MGM's star Joan Crawford was interested in the role Marie as she wanted to play serious characters, but her request was rejected by Mayer. The role went to Greer Garson, and Crawford cited it as a reason to leave MGM and sign to Warner Brothers.

Mervyn LeRoy replaced Albert Lewin, who was fired shortly before production began.

While the film is heavily fictionalized for dramatic purposes, the plot managed to adhere to the facts more than most biopics of the 1930s and 1940s. Madame Curie completely omits any mention of Marie's family in Paris, including her sister Bronisława, an obstetrician, with whom she was very close. There is also virtually no mention of Marie's intense devotion to politics and the liberation/independence of her native Poland.
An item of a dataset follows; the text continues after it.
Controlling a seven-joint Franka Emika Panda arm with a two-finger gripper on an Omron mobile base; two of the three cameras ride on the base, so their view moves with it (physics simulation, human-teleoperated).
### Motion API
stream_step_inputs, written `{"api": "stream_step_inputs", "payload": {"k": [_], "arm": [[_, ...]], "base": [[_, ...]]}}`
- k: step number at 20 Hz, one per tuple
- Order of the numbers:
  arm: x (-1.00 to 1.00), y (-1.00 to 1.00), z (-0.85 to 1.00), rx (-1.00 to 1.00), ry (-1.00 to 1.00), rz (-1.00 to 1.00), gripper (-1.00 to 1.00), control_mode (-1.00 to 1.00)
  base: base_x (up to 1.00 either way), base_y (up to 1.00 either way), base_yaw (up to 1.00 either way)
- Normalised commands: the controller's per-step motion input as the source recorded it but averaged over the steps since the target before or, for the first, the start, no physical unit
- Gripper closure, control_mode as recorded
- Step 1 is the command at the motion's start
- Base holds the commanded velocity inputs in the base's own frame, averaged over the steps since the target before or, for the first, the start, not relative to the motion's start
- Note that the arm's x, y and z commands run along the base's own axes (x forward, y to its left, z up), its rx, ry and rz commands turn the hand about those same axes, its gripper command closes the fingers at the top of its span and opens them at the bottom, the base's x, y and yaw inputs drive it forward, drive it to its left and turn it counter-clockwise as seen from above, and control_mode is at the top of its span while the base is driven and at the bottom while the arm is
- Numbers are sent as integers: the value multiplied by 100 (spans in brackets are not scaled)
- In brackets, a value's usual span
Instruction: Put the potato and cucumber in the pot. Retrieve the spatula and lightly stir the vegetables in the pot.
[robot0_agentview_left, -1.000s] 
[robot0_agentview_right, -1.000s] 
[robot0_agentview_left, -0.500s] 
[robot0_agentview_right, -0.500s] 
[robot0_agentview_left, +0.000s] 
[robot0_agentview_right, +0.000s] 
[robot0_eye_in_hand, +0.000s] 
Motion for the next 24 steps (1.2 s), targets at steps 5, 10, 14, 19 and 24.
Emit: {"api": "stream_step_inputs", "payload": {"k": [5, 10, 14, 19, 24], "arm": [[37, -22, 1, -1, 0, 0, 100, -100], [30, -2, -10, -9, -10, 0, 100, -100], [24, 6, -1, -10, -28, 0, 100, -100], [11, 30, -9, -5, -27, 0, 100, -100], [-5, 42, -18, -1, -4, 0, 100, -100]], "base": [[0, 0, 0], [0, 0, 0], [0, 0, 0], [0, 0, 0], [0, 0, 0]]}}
Author James Hilton was the narrator for this film.

===Critical response===

Critic and writer James Agee writing in The Nation in 1944 states, "Madame Curie enlists an unusual amount of competence, patience, and commercialized sincerity in the production, which rather saddens than angers or pleases me, of the screen equivalent to Harpers' Prize "literature": safe, smooth, respectable, an epitome of all that the bourgeois likes what he calls art to be. One could use it as a model of all that is most to be regretted in Hollywood at this stage, and I thought I might." Leonard Maltin gave it three of four stars, "Despite stretches of plodding footage, bio of famed female scientist is generally excellent." Leslie Halliwell gave it one of four stars: "Dignified and rather dull biopic which well exemplifies MGM's best production style of the forties." Pauline Kael wrote: "Adapted from Eve Curie's biography of her mother, the movie is a product of simplification, distortion, and dullness of mind."

==Box office==
According to MGM records the film earned $2,575,000 in the US and Canada and $2,035,000 elsewhere resulting in a profit of $1,086,000.

==Accolades==

| Award | Category | Nominee(s) | Result | Ref. |
| Academy Awards | Outstanding Motion Picture | Sidney Franklin (for Metro-Goldwyn-Mayer) | Nominated |  |
| Best Actor | Walter Pidgeon | Nominated |
| Best Actress | Greer Garson | Nominated |
| Best Art Direction-Interior Decoration – Black-and-White | Cedric Gibbons, Paul Groesse, Edwin B. Willis and Hugh Hunt | Nominated |
| Best Cinematography – Black-and-White | Joseph Ruttenberg | Nominated |
| Best Scoring of a Dramatic or Comedy Picture | Herbert Stothart | Nominated |
| Best Sound Recording | Douglas Shearer (for Metro-Goldwyn-Mayer Studio Sound Department) | Nominated |

- Others
The film is recognized by American Film Institute in these lists:
- 2006: AFI's 100 Years...100 Cheers – #97

==In popular culture==
Madame Curie was satirized in a 1976 episode of SCTV as Madame Blitzman (mistakenly shown on 'Monster Chiller Horror Theater') in which Frances Blitzman/Marie Curie (Andrea Martin) works alongside her husband Louis Blitzman/Pierre Curie (Eugene Levy) in creating a life-extension formula derived from radiation exposure. However, Louis suffers from painful recurring headaches which kill him eventually; at a meeting of the 'Academy of Science', an aged Frances reveals that Louis's experiments caused a plaque to grow in his brain, causing the painful headaches which killed him, and which are also affecting her.